● WHAT YOU SHOULD DO
Each line of the data below that carries the word "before" needs to be copied.

● DATA FOR ANALYSIS
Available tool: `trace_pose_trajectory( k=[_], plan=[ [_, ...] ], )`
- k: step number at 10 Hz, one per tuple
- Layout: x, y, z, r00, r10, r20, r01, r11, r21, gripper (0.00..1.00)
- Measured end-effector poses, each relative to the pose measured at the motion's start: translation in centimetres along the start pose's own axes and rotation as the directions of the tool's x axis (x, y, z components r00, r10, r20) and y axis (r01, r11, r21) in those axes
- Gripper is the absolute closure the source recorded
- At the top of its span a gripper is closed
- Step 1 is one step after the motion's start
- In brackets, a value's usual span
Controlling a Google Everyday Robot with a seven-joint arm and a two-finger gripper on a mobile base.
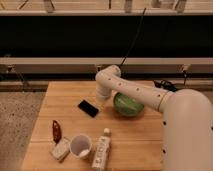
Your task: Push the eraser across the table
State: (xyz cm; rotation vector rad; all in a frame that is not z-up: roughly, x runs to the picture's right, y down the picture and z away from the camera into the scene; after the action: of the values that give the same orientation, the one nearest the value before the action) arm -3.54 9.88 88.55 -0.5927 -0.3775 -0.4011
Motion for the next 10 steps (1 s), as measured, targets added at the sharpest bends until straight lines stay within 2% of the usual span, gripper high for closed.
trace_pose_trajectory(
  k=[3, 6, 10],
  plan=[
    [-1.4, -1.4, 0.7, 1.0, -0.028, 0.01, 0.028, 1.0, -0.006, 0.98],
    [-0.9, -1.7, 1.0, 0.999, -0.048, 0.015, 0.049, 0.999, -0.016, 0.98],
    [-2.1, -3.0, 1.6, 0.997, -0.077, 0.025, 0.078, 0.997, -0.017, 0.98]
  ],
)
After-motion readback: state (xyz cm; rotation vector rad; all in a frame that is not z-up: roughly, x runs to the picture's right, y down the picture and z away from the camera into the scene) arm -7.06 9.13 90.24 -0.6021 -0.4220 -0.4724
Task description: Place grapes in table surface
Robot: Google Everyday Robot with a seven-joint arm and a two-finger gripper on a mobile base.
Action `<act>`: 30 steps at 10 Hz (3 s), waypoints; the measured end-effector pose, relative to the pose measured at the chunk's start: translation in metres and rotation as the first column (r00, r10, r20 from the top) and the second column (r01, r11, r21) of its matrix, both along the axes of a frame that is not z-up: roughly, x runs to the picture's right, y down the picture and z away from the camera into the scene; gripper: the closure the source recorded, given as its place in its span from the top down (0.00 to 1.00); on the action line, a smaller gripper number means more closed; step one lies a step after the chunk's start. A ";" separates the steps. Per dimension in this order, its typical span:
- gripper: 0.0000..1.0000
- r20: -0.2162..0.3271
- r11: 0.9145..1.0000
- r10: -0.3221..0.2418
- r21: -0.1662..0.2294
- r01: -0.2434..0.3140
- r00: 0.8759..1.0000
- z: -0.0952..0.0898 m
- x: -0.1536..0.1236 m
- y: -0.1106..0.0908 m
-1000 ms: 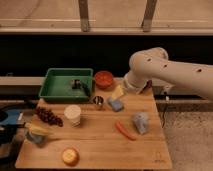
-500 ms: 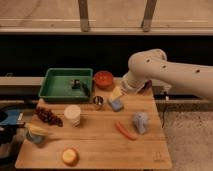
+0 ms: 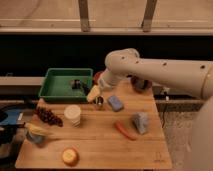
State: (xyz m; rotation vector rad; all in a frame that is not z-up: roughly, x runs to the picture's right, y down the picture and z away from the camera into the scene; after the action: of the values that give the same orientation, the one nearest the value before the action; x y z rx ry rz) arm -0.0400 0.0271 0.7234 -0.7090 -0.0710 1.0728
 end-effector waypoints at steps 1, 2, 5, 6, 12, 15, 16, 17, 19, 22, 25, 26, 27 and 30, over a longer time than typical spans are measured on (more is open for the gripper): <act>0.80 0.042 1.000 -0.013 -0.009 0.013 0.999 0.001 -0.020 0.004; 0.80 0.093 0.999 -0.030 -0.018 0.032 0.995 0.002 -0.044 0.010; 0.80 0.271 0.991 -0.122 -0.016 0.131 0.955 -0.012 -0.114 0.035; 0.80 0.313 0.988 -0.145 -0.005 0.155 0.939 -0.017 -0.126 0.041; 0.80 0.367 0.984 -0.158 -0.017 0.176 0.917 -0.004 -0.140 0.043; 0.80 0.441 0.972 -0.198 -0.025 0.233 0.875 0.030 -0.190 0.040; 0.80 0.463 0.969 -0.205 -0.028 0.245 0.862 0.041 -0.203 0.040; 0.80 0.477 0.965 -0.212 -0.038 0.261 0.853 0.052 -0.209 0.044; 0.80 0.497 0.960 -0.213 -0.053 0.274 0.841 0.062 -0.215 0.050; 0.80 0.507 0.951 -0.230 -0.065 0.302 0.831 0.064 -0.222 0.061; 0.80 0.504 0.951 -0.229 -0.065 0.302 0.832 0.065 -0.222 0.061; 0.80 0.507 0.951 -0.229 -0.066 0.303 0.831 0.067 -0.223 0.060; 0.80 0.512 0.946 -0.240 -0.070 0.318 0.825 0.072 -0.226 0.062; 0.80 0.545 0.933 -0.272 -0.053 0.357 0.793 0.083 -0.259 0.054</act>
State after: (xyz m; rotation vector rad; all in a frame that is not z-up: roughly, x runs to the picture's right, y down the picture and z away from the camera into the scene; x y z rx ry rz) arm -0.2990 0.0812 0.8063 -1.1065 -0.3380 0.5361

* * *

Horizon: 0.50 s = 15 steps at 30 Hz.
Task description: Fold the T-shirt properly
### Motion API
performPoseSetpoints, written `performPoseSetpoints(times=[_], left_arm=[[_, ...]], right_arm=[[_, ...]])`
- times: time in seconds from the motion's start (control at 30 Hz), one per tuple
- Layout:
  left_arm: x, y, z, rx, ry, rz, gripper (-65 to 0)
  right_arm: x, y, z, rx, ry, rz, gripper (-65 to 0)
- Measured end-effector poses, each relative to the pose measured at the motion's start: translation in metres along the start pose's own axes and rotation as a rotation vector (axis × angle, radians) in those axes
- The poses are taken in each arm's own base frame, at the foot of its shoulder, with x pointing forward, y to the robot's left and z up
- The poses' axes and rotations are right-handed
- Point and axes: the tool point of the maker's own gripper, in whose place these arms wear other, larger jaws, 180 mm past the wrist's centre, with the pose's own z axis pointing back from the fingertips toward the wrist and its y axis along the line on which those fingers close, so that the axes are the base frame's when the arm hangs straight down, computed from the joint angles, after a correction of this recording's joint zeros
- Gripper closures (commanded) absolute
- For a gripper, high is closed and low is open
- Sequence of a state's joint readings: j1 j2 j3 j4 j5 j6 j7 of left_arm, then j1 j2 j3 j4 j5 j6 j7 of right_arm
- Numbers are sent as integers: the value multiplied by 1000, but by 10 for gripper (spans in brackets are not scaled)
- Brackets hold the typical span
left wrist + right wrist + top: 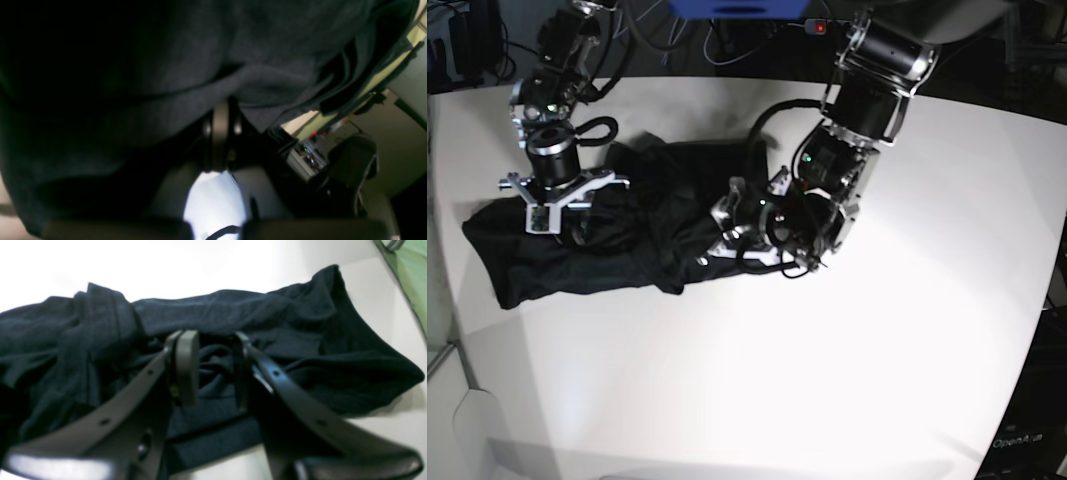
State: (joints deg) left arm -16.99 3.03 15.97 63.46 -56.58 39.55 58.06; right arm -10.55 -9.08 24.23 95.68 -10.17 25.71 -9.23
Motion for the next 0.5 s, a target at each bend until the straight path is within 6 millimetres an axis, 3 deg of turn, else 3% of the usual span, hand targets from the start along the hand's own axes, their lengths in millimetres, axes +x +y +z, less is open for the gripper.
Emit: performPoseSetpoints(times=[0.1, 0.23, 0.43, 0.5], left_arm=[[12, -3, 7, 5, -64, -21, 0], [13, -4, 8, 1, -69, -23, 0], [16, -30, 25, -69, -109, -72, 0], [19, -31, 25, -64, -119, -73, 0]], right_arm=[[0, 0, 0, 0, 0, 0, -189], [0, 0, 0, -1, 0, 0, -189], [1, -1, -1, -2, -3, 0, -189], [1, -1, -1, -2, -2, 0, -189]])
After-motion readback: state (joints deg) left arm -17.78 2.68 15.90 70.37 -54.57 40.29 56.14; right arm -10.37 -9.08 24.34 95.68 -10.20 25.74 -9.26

● EXPECTED ANSWER
State: (xyz cm; rotation vector rad; all in a frame that is not z-up: roughly, x runs to the picture's right, y down the picture and z away from the camera into the scene; after the action: of the values that give the same orientation, the one nearest the value before the action) arm -3.54 9.88 88.55 -0.5927 -0.3775 -0.4011
State: (xyz m; rotation vector rad; all in a frame that is not z-up: roughly, x runs to the picture's right, y down the picture and z away from the camera into the scene; after the action: of the values that give the same orientation, the one nearest the value before the action; x y z rx ry rz) arm -0.0400 0.0271 0.7234 -0.7090 -0.0710 1.0728

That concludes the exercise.